### WHAT THIS TASK INVOLVES
The task calls for each line of the records below in which the word "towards" appears.

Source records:
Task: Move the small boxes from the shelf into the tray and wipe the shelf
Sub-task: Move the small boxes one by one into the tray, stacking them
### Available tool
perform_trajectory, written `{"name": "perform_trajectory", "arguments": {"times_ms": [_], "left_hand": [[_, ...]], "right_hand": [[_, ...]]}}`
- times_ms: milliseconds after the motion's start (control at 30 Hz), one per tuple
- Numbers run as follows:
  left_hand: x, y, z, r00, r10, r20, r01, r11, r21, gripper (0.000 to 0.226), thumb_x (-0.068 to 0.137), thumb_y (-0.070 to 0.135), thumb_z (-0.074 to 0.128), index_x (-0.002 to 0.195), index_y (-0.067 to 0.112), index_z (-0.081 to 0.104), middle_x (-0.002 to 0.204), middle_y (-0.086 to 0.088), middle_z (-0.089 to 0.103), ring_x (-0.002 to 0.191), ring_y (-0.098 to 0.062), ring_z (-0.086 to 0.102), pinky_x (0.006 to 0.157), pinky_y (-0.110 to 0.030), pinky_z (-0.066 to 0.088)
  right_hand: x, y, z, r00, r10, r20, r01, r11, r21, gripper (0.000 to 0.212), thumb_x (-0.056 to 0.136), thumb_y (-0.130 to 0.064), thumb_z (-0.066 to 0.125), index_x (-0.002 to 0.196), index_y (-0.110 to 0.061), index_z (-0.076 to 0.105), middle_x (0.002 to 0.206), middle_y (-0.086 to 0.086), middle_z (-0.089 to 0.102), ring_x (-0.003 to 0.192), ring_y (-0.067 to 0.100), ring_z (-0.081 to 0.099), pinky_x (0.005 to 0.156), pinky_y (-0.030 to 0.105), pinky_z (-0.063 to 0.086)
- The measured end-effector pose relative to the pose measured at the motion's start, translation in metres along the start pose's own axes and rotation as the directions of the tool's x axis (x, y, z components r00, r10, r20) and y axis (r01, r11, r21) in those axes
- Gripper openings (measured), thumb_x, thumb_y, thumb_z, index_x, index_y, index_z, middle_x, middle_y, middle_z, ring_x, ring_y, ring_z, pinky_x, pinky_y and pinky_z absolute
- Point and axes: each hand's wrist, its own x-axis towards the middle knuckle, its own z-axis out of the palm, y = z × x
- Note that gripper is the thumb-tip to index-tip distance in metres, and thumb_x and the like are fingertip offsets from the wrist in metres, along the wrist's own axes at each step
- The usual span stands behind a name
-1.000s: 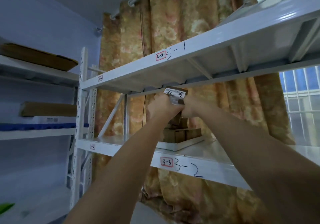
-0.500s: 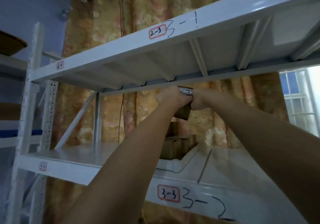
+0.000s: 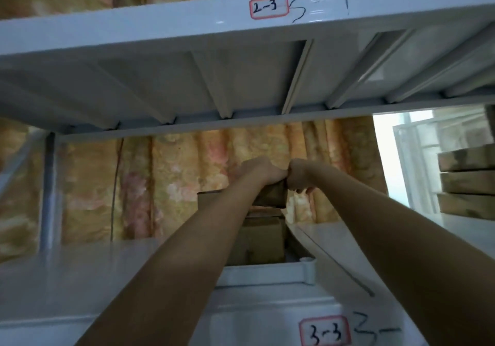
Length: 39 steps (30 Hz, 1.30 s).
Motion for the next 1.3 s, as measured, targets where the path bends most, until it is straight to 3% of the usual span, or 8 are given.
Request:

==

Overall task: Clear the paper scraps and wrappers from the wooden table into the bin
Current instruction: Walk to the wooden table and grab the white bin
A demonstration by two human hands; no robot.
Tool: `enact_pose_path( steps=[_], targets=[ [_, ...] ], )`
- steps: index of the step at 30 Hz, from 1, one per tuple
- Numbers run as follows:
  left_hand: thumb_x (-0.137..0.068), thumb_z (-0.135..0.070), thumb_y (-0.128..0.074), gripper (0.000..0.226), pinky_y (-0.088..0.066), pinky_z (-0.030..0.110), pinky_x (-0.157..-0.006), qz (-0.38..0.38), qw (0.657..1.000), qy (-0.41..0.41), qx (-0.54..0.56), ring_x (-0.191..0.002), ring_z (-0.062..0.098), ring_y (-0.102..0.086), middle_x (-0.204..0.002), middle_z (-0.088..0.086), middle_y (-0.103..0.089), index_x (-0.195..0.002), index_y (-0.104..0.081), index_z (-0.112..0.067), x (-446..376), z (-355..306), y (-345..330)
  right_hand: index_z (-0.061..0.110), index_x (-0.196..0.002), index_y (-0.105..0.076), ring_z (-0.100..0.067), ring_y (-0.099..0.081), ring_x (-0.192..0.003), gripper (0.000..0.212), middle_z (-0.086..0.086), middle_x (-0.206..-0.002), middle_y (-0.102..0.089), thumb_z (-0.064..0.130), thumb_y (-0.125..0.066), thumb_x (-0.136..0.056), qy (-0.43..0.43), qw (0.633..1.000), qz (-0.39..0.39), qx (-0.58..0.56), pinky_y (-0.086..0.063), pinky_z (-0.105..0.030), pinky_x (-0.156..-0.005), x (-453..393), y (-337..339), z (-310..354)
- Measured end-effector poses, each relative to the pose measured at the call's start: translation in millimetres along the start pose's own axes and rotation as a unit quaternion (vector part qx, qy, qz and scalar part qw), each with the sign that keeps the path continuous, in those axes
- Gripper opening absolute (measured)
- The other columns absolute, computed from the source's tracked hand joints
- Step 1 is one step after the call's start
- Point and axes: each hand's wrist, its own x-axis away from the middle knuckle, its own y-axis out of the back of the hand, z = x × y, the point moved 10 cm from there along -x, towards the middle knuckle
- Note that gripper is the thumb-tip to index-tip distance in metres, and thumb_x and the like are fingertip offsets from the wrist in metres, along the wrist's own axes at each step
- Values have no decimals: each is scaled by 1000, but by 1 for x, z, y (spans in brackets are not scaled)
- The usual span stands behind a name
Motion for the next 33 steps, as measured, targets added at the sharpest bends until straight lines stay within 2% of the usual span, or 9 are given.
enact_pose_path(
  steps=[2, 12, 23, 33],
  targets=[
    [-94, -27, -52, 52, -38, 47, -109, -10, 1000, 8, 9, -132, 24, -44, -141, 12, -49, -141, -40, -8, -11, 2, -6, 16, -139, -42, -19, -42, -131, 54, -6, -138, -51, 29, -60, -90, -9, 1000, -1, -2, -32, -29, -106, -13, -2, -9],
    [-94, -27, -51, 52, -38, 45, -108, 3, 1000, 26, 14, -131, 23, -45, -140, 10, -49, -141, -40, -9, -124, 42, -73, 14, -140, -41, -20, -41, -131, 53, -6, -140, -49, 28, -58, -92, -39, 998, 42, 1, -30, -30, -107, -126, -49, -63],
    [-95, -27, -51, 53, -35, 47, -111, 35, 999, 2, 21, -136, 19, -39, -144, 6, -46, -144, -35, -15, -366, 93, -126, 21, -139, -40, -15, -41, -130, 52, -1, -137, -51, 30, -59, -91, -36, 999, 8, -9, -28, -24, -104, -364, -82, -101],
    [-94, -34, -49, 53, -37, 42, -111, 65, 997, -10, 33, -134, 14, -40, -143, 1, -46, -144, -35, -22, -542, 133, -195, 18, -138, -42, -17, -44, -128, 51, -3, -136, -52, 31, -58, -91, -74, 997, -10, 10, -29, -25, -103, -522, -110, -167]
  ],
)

### SOLUTION TO THE EXERCISE
- Point and axes: each hand's wrist, its own x-axis towards the middle knuckle, its own z-axis out of the palm, y = z × x
- Point and axes: each hand's wrist, its own x-axis away from the middle knuckle, its own y-axis out of the back of the hand, z = x × y, the point moved 10 cm from there along -x, towards the middle knuckle

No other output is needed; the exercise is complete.